3. Less king's law, more common law.
The law is getting more and more complicated, and less and less accessible to common people, based not on root complexity, but based on the fact that the lawyers have a legal monopoly on the legal system. Without cherry-picking a jury, and with juries retaining the right to use judgement over following handed-down law...we wouldn't have expensive contracts.
As far as I can tell, the contract complexity problem is CAUSED by our current system...and the law-focus over market-focus we have makes it worse rather than better. I'd like to know if anyone has some reasons for believing that our approach to law ISN'T the primary cause of complex contracts of the type that everyone except lawyers would prefer to avoid?
3 comments:
Not sure how jury picking would be of much help since most contract law doesn't involve a jury at all.
I used to work for a collections attorney - all about contract law. Never once in 4 1/2 years did I see a jury get involved.
The law requires that everything needs to be understood by "the least sophisticated consumer" but that is, of course, not the case.
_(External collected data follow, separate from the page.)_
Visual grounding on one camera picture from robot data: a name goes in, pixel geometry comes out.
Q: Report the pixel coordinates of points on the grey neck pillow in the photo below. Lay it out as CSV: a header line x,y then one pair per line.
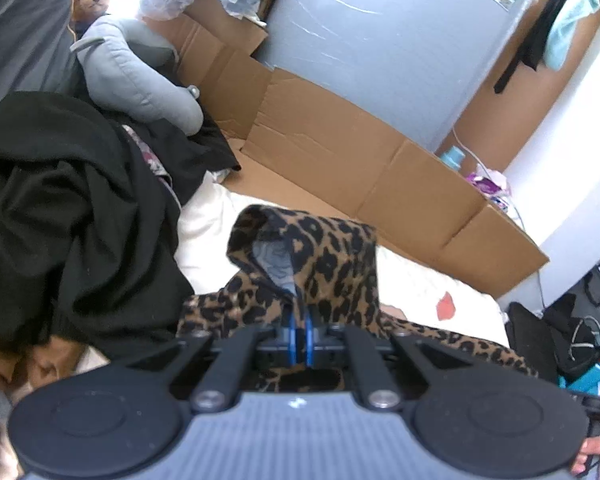
x,y
120,59

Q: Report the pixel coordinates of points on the black garment pile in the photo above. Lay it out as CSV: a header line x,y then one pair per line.
x,y
89,208

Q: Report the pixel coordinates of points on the cream bear print bedsheet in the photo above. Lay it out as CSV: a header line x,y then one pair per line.
x,y
423,295

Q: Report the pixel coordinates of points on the purple white detergent pouch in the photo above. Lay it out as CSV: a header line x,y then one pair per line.
x,y
491,183

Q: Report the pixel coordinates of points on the black bag on floor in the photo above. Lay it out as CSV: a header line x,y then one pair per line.
x,y
574,323

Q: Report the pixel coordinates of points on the light blue hanging cloth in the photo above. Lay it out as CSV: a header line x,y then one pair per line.
x,y
561,34

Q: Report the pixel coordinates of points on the black folded clothes stack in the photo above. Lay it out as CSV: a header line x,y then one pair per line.
x,y
542,342

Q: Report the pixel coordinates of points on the small teddy bear toy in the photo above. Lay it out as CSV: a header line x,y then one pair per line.
x,y
85,12

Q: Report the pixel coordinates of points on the blue cap detergent bottle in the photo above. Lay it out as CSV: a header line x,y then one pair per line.
x,y
453,157

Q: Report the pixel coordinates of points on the brown garment on bed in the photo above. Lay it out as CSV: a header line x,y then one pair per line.
x,y
40,365

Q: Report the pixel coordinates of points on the leopard print garment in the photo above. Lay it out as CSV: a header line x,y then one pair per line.
x,y
290,260

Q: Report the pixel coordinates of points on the tall brown cardboard panel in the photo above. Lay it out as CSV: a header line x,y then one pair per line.
x,y
495,127

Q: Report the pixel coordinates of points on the brown cardboard sheet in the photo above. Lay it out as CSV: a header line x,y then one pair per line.
x,y
303,147

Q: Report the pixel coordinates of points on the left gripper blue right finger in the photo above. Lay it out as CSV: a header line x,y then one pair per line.
x,y
309,333

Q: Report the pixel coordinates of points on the dark grey pillow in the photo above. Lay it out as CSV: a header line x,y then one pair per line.
x,y
35,41

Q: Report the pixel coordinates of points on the grey wrapped appliance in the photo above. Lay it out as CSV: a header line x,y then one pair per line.
x,y
415,64

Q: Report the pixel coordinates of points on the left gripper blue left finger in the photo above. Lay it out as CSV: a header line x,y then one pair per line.
x,y
290,335
Sometimes organizations make the contracts purposefully confusing. Mostly lawyers just talk in their own language to make it seem like they are worth $200 an hour. (They're not.)
The essential problem with contracts is this - they are believed to allow most anything that they don't specifically disallow. They are long and cumbersome because they are trying to cover every possible thing that might happen. And the judge, who will settle your dispute, doesn't rule on what seems fair and reasonable - only precedent.
Mel,
Thanks for the detail-information that I didn't have.
Are you suggesting that norms which pushed towards "the least sophisticated consumer" would do the stuff that I'm suggesting (democratizing law)?
Incredibly, I've never really given a lot of thought to how to fix the mess of a legal system. But this post got me started. I posted a more detailed explanation of car contracts on my site
http://www.broadsnark.com/car-contracts-101/
On Friday's post I'll flesh out some of the problems and where some hypothetical solutions might be. (Not that I'm holding my breath.)